Le dernier sondage, qui donne ce mercredi une très légère avance au camp du «Brexit», à 51% contre 49%, nourrit cette nervosité. «Jusqu’à 23 juin (date du référendum), on va avoir (quatre mois) pendant lesquels ce sujet ne va jamais être très loin de nos préoccupations, soupire Simon Smith, économiste à FX Pro, une plateforme de courtage en devises. Pour la livre, ça ne va pas être un moment agréable.»

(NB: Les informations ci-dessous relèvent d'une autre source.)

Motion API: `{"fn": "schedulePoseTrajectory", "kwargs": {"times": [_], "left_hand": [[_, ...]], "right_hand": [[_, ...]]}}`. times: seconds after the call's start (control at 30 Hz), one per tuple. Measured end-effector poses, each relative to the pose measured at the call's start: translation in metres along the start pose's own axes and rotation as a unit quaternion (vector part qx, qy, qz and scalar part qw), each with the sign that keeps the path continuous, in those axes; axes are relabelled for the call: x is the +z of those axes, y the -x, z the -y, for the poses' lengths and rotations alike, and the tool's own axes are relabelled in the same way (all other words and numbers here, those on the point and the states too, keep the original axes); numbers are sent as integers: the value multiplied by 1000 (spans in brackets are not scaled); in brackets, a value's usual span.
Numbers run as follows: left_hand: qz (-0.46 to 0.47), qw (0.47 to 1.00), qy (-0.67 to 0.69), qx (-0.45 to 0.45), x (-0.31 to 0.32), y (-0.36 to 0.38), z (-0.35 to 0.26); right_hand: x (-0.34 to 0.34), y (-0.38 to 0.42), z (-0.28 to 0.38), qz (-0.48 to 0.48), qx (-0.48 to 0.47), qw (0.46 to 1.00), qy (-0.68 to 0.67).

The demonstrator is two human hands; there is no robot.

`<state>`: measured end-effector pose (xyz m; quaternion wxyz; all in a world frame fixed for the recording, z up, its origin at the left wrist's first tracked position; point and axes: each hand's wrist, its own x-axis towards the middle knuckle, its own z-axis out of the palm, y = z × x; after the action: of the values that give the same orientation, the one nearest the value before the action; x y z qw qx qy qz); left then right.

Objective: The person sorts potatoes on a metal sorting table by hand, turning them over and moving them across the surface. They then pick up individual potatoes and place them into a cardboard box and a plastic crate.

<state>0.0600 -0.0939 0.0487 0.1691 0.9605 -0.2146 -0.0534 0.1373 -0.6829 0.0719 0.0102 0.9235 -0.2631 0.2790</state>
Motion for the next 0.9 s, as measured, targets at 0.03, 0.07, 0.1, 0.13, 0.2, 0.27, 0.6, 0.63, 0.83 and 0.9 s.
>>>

Mark Carney, le gouverneur de la banque d’Angleterre, reconnaissait mardi devant un comité parlementaire, que le moment était délicat. «Je note que la livre sterling a bougé depuis que la date du référendum est devenue clair.» Très prudent, il refuse de préciser ses craintes, mais reconnaît avoir mis en place un «plan d’urgence (contingency plan) comme pour tout événement politique».

Craintes d’une correction

Bank of America Merrill Lynch est beaucoup plus alarmiste. Les analystes de la banque américaine estiment que le spectre d’une sortie de l’Union européenne pourrait être le déclencheur d’un mouvement de correction beaucoup plus violent. «Notre évaluation suggère que la livre est actuellement surévaluée, et dans un scénario extrême où les flots de capitaux ralentiraient temporairement avant le référendum, elle pourrait faire face à un déclin important», note Kamal Sharma, l’auteur de la note.

Sentant le coup à jouer, les hedge funds ont commencé à parier sur une chute de la monnaie britannique, selon les données collectées par Lyxor, un groupe de la Société Générale. La volatilité sur le marché de la livre sterling face au dollar est à son plus haut depuis l’été 2011. «La monnaie est le principal baromètre de l’incertitude», rappelle David Tinsley, économiste à UBS.

L’effet politique sur le marché des changes doit cependant être relativisé. Si la livre sterling est si basse face au dollar, c’est essentiellement parce que le dollar est fort. Depuis mi-2014, la Fed annonce qu’elle envisage de monter ses taux. Elle est finalement passée à l’action en décembre, mettant fin à sept ans de politique monétaire à taux zéro. Inversement, la banque d’Angleterre, après avoir laissé entendre qu’elle pourrait elle aussi augmenter son taux, semble désormais avoir repoussé l’échéance, au moins jusqu’à la fin de l’année. Depuis 18 mois, la livre a ainsi perdu 20% face au dollar, loin de tout effet «Brexit».

Inversement, le mouvement est plus faible face à l’euro, puisque la Banque centrale européenne mène de son côté un politique de «quantitative easing» et de taux négatifs plus agressive que jamais. La livre sterling a quand même dérapé de 13% depuis fin novembre face à la monnaie unique. Et l’inquiétude autour du référendum sur le maintien ou la sortie de l’UE ne peut que renforcer la tendance.